Task statement
Each line of the data below between the one containing "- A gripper" and the one containing "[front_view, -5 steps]", both included, is to be repeated exactly. Please omit pictures.

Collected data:

··········

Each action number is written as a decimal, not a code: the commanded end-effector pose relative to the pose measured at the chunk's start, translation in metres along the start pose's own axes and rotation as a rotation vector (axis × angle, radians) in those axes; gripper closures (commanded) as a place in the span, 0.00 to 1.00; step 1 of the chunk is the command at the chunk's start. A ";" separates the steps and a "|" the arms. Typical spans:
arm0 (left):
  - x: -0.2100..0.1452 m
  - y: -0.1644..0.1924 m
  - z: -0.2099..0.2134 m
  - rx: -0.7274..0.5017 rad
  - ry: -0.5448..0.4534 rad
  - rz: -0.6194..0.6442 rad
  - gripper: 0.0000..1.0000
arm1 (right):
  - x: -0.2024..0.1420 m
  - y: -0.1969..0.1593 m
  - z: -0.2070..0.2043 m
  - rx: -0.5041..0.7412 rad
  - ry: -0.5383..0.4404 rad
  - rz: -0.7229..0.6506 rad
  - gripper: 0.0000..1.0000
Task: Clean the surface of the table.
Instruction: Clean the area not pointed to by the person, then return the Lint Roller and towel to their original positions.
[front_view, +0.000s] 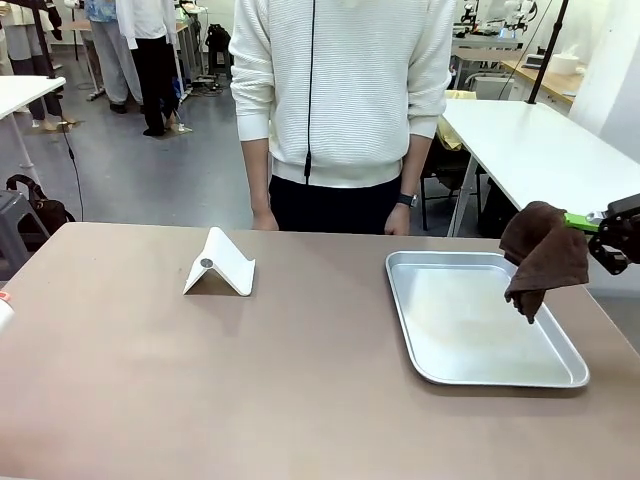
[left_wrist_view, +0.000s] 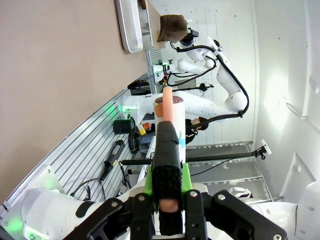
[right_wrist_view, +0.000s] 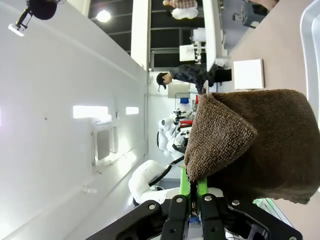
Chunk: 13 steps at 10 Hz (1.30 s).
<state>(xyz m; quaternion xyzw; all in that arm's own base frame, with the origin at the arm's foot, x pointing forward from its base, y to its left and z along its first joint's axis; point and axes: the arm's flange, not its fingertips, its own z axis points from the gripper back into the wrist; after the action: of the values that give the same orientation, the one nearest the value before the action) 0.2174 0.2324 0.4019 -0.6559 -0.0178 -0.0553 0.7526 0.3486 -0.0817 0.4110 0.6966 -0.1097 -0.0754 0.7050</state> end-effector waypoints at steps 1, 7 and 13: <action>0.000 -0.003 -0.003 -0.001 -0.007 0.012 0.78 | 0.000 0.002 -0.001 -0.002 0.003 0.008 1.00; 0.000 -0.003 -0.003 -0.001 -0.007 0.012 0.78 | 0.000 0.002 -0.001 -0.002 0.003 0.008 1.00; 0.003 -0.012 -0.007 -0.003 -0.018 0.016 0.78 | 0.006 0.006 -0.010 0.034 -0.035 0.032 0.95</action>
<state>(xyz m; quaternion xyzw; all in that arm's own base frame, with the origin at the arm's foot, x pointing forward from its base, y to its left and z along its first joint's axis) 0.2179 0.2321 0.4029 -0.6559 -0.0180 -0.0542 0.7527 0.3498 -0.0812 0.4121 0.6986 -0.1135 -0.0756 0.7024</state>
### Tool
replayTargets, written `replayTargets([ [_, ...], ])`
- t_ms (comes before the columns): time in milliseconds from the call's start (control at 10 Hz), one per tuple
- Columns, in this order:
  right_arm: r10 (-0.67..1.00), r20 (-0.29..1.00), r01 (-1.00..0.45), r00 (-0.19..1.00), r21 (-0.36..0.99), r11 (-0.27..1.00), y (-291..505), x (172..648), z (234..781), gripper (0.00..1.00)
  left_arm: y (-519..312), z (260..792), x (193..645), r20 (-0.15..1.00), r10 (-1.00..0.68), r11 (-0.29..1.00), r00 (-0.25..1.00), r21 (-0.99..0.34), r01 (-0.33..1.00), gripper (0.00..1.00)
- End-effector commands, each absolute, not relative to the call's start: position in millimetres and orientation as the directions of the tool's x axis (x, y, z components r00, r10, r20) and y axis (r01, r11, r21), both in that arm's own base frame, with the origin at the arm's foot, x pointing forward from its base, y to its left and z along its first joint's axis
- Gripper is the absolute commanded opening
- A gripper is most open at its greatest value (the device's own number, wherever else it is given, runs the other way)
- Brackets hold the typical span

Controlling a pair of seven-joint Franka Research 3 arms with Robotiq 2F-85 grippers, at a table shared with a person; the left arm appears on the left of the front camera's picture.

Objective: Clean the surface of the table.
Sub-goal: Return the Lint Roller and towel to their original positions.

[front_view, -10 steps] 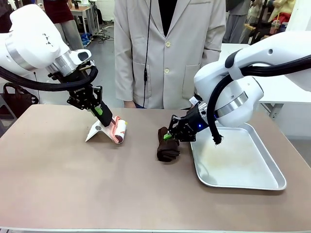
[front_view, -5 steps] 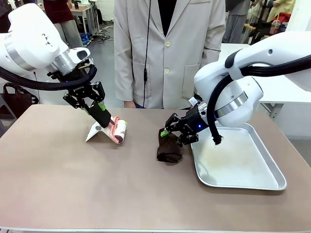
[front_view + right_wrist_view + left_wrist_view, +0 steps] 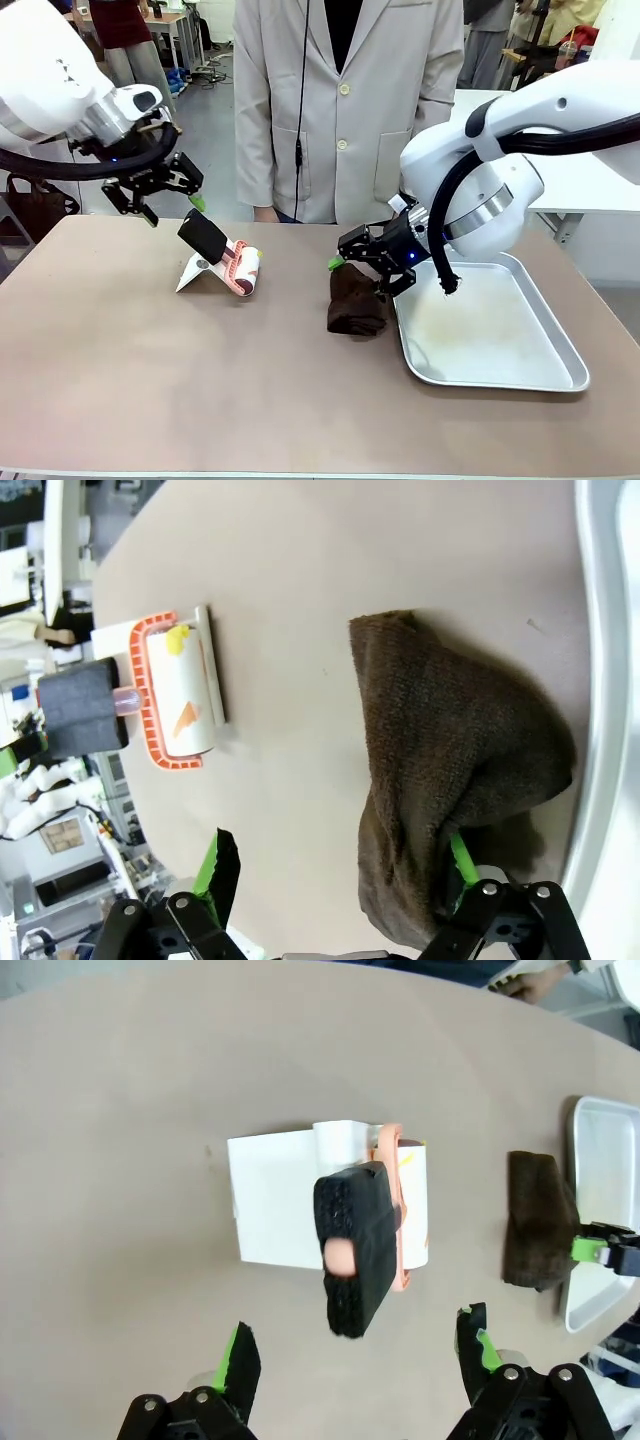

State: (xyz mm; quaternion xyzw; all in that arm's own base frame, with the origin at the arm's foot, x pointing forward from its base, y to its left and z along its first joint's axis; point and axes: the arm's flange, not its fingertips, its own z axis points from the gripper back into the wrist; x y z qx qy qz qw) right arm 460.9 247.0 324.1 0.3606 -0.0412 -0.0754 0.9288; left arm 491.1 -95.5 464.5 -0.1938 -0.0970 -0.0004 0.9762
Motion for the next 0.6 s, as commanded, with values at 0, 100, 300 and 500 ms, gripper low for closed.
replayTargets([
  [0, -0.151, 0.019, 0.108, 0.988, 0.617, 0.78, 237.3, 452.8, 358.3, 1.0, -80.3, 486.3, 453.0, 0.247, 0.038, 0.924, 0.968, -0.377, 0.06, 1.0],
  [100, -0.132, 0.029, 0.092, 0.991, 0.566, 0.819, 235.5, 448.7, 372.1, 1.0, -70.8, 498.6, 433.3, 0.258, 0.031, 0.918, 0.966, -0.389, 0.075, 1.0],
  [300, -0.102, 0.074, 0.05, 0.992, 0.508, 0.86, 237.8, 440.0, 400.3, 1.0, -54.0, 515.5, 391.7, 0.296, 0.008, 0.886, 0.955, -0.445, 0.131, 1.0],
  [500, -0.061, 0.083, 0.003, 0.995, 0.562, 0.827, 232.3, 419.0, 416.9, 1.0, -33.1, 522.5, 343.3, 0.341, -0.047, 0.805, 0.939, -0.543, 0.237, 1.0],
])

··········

Exercise output
- A gripper is most open at its greatest value (the device's own number, wherever else it is given, runs the other way)
- Brackets hold the typical span

Controlling a pair of seven-joint Franka Research 3 arms with Robotiq 2F-85 grippers, at a table shared with a person; the left arm appears on the left of the front camera's picture.

Objective: Clean the surface of the table.
Sub-goal: Return the Lint Roller and towel to their original positions.

[front_view, -10 steps] 
[front_view, -5 steps] 

The output above is complete.